### PROBLEM TO WORK ON
Repeat the lines below exactly as written, please, from the line with "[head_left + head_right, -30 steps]" to the line with "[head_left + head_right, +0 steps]", both lines included, and no others.

********************

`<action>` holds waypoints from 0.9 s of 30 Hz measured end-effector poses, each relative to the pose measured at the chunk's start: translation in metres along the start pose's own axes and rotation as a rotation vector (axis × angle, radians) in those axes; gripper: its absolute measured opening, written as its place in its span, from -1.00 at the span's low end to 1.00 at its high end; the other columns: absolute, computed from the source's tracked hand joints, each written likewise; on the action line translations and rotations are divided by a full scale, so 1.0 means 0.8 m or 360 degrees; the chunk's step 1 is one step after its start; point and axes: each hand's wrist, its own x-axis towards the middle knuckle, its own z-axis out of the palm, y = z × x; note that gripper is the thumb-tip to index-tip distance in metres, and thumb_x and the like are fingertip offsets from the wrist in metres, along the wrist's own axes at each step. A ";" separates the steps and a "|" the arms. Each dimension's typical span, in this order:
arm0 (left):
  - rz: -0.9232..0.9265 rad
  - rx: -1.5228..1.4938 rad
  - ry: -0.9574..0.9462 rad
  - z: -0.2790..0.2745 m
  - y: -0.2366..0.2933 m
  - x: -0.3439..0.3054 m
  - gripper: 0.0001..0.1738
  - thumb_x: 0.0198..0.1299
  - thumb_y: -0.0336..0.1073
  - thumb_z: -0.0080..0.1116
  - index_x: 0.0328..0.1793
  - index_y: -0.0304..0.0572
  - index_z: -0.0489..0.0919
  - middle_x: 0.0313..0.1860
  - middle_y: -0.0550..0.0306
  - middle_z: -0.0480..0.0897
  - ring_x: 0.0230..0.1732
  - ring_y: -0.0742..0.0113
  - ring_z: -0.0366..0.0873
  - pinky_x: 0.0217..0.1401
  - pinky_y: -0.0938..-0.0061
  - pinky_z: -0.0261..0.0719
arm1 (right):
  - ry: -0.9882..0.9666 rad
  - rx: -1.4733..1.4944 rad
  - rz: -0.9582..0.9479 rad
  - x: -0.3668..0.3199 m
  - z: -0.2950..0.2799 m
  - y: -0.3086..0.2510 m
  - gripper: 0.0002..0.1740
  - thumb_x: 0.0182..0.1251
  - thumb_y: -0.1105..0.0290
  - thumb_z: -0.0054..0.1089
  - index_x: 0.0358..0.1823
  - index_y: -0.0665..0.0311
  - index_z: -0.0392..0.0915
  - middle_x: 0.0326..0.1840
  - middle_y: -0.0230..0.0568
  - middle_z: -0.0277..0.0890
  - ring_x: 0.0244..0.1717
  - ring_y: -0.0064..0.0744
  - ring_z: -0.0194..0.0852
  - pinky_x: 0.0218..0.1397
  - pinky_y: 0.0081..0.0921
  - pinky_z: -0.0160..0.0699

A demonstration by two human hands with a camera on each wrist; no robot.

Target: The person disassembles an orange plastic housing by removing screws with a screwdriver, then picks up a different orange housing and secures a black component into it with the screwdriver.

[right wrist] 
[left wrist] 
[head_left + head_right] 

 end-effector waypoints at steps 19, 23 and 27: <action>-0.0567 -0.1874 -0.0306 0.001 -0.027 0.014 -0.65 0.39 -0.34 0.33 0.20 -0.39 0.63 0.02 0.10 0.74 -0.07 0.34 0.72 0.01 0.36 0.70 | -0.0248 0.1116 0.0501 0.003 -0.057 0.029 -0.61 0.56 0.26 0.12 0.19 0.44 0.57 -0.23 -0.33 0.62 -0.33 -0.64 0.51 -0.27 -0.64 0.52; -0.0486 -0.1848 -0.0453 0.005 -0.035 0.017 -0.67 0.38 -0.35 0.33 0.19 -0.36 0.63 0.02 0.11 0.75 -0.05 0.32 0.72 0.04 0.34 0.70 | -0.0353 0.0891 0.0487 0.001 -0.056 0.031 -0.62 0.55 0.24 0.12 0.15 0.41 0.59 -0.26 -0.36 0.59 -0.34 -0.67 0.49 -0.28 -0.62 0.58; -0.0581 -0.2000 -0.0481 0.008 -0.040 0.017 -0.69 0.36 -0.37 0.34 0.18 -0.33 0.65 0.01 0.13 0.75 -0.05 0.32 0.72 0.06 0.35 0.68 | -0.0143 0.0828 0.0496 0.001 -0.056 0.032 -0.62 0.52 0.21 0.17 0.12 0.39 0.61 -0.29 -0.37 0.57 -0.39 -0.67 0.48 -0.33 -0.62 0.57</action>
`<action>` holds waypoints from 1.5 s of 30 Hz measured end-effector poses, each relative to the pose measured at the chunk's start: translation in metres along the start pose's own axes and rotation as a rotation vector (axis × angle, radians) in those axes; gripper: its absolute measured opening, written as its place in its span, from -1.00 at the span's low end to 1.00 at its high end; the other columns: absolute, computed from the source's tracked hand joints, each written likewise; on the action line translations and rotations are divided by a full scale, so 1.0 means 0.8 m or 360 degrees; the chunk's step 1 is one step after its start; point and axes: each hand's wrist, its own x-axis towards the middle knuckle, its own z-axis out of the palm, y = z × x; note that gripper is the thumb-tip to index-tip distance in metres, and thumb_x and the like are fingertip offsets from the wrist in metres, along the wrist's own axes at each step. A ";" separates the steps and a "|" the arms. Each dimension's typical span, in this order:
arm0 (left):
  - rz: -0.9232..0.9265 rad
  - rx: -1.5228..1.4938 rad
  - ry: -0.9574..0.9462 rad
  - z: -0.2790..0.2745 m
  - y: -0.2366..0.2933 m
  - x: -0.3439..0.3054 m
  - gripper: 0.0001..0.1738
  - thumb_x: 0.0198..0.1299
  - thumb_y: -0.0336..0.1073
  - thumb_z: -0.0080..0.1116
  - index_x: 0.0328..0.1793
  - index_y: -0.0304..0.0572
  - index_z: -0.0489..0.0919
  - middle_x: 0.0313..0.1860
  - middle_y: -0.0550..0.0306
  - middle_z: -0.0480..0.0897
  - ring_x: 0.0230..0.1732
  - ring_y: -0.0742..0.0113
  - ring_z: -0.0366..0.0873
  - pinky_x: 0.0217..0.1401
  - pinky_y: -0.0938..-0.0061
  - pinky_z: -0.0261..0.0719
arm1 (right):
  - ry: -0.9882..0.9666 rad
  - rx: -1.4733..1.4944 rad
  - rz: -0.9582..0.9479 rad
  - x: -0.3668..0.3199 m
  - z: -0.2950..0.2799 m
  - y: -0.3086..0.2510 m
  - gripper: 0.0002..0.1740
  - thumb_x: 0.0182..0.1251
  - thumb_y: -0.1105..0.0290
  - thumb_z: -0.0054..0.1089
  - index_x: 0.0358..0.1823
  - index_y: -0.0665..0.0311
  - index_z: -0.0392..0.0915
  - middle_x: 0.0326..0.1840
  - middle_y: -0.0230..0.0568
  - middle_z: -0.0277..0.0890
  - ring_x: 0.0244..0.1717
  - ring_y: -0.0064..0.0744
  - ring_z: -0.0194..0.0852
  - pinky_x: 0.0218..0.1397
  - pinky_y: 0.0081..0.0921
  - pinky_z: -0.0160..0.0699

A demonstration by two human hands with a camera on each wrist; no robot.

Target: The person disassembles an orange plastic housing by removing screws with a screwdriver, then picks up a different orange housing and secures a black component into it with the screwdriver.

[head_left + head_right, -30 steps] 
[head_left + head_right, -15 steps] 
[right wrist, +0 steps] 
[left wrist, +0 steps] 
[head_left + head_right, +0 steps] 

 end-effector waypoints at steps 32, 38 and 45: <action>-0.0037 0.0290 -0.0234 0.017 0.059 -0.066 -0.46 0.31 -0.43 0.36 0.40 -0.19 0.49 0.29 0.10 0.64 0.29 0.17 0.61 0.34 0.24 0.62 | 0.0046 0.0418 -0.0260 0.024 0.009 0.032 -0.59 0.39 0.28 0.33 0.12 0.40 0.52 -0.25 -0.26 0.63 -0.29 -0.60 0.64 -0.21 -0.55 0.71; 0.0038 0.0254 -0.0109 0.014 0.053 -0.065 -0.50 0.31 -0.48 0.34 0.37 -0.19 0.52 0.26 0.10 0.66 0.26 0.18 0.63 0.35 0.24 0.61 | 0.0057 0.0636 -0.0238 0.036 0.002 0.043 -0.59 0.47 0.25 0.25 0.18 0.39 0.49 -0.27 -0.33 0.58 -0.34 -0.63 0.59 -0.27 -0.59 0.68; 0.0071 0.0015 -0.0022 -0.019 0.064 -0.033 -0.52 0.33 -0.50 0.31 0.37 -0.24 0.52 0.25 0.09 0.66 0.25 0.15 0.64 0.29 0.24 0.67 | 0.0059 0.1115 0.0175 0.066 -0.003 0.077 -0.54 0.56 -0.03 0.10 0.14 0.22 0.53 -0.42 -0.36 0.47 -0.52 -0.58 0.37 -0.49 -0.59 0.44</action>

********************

### RESPONSE BELOW
[head_left + head_right, -30 steps] 
[head_left + head_right, -15 steps] 
[right wrist, +0 steps] 
[left wrist, +0 steps] 
[head_left + head_right, +0 steps] 

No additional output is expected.